EXERCISE DIRECTIONS
What should come back is the data below, word for word, minus any picture.

□ □ □

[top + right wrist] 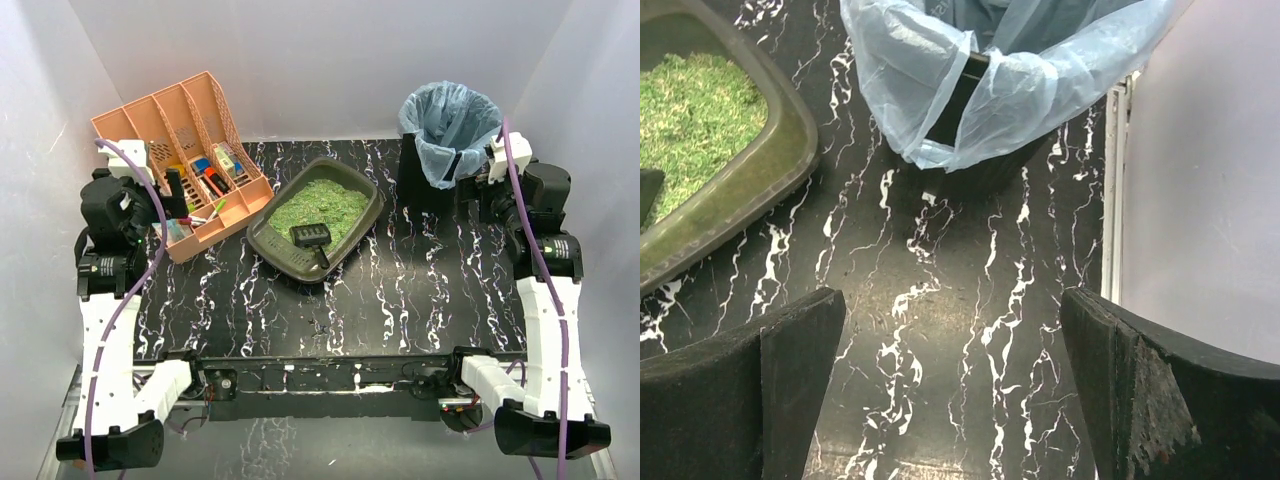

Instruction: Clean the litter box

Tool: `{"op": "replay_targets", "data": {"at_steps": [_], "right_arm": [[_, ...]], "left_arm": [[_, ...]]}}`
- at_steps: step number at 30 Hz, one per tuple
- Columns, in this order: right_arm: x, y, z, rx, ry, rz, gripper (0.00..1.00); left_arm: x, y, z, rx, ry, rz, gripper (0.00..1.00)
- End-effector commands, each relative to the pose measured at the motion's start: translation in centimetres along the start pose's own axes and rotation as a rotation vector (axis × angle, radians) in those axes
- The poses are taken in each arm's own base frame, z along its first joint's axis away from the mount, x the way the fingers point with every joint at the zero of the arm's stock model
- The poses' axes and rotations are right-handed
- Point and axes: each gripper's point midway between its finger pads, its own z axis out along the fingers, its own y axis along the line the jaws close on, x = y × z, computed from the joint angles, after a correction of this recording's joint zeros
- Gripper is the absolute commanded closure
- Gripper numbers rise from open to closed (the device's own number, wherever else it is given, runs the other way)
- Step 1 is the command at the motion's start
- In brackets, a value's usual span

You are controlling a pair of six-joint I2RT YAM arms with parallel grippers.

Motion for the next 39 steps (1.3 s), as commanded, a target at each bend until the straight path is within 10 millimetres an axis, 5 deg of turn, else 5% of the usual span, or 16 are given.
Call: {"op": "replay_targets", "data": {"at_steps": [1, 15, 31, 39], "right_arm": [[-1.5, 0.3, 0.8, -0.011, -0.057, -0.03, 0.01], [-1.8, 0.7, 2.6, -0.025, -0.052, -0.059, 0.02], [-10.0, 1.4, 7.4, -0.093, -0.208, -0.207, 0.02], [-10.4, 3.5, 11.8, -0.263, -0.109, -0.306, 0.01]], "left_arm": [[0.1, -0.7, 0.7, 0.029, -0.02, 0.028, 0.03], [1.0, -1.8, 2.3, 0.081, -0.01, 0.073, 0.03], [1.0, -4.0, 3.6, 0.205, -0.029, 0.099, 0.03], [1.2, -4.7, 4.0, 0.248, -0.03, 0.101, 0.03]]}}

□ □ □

OUTPUT FOR THIS EXERCISE
[top + right wrist] 

Instruction: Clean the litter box

Tool: `{"op": "replay_targets", "data": {"at_steps": [_], "right_arm": [[_, ...]], "left_arm": [[_, ...]]}}`
- at_steps: step number at 30 Hz, one per tuple
- Columns, in this order: right_arm: x, y, z, rx, ry, rz, gripper (0.00..1.00); left_arm: x, y, z, rx, ry, rz, gripper (0.00..1.00)
- End-effector commands, each relative to the pose measured at the motion's start: translation in centimetres along the start pose's own axes and rotation as a rotation vector (axis × angle, radians) in those axes
- The poses are taken in each arm's own base frame, z along its first joint's axis away from the mount, x the way the fingers point with every joint at the zero of the arm's stock model
- The poses' axes and rotations are right-handed
- Point and axes: each gripper's point midway between its finger pads, its own z axis out along the fingers, its own y axis along the line the jaws close on, x = y × z, computed from the joint angles, after a correction of this recording's joint zeros
- Gripper is the absolute commanded closure
- Gripper numbers rise from open to closed (the device's own number, wherever else it is given, runs the other way)
- Step 1 is the command at the motion's start
- In brackets, a value's usual span

You are controlling a pair of six-joint I2RT YAM arms with parallel grippers.

Motion for the next 39 steps (1.3 s), as commanded, a target at each bend until the straight path is within 10 millimetres an axis, 5 deg of turn, else 5% of the usual span, or 16 are given.
Call: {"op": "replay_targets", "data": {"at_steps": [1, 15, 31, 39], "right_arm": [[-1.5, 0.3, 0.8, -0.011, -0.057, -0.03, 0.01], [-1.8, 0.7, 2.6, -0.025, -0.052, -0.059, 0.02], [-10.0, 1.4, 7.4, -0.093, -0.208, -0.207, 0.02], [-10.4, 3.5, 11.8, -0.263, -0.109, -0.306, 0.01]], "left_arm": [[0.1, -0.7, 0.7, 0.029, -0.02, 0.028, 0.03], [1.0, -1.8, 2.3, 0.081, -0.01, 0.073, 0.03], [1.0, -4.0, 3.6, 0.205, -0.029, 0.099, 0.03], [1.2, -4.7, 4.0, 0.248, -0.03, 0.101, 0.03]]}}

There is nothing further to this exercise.